Lady D'Arbanville

"On joue le vrai jeu... Quand on n'a plus rien à perdre."

19.7.06

Vale quanto pesa

O restaurante por quilo é a Lei de Lavosier aplicada à culinária. Tudo se transforma: o bife de hoje é o picadinho de amanhã e o recheio do pastel depois de amanhã. A verdura que sobra sempre vira salada, sopa ou acompanhamento de algum virado à moda. É preciso fingir não conhecer esses detalhes mórbidos. Ou então trazer o almoço de casa (sim, eu já fiz isso).

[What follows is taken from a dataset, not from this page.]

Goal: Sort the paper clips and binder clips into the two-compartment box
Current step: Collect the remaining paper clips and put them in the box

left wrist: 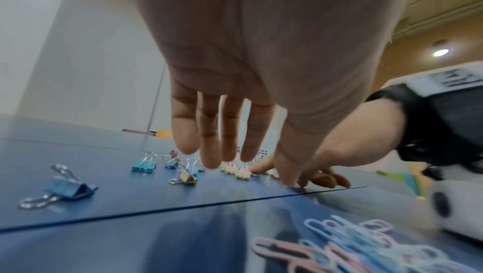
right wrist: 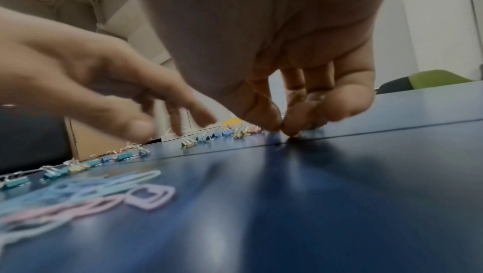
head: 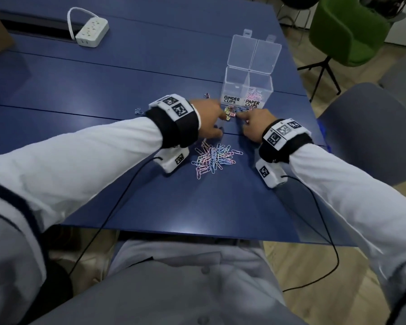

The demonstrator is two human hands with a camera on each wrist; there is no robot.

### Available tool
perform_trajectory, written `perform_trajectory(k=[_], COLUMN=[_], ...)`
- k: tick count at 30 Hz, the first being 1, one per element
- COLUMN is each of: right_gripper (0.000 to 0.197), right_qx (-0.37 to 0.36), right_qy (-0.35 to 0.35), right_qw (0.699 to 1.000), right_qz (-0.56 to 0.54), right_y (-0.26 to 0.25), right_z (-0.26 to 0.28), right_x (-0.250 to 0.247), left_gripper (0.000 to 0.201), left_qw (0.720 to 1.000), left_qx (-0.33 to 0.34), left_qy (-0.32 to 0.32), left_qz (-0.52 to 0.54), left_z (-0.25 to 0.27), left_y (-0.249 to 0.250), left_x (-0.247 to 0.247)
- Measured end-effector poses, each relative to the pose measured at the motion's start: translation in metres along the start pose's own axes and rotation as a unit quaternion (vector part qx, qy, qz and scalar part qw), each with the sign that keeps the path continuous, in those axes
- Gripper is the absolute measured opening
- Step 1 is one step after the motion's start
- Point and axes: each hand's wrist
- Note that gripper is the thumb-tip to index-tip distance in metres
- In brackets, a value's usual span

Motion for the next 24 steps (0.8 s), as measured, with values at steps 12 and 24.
perform_trajectory(k=[12,24], right_gripper=[0.034,0.022], right_qx=[0.006,-0.072], right_qy=[-0.002,0.006], right_qw=[0.998,0.987], right_qz=[-0.063,-0.145], right_y=[0.024,-0.007], right_z=[0.039,0.068], right_x=[-0.002,-0.010], left_gripper=[0.046,0.046], left_qw=[0.995,0.996], left_qx=[0.049,0.047], left_qy=[-0.003,-0.060], left_qz=[-0.086,0.048], left_z=[-0.026,0.049], left_y=[0.003,-0.012], left_x=[0.011,-0.006])
Point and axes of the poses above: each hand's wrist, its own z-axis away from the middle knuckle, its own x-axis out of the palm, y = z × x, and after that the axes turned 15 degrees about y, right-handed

Já encarei quilos caríssimos. Daqueles que se vangloriam de ter carne de jacaré e salmão de verdade na área de churrasco. Quando trabalhava no Bunker, ia num restaurante que era freqüentado pelo pessoal no fim da cadeia alimentar da W/Brasil (posto que os top shots vão no Fasano ou equivalente). A comida era ótima, vou conceder o ponto, mas o lugar não era pro meu bico. E como eu tenho esse defeito de aparecer em lugares que não são obviamente pro meu bico com freqüência, eu acabava indo almoçar lá quase sempre. Pobre da minha conta bancária.

Por outro lado, já encarei coisas horripilantes. Lugares onde, se a comida não se mexe no prato, é bom sinal. Restaurantes onde você tem certeza que passaram o café na meia velha do dono, para dizer o mínimo. Antes isso do que desmaiar de fome, você pensa olhando para o bufê. Se bem que você pensa em seguida que se os ascetas conseguem, por que não você?

Atualmente, almoço num quilo comandado por uma família de japoneses e freqüentado pela colônia. A dona diz que eu sou a única não-nipônica que come de tudo e nunca pergunta o que tem na mistura. Melhor não saber, dona. É melhor eu não saber.

1 Comments:

Blogger Oswaldo Akamine said...

Olá, de volta!

Eu sempre achei que a palavra "mistura" era horrível para designar comida!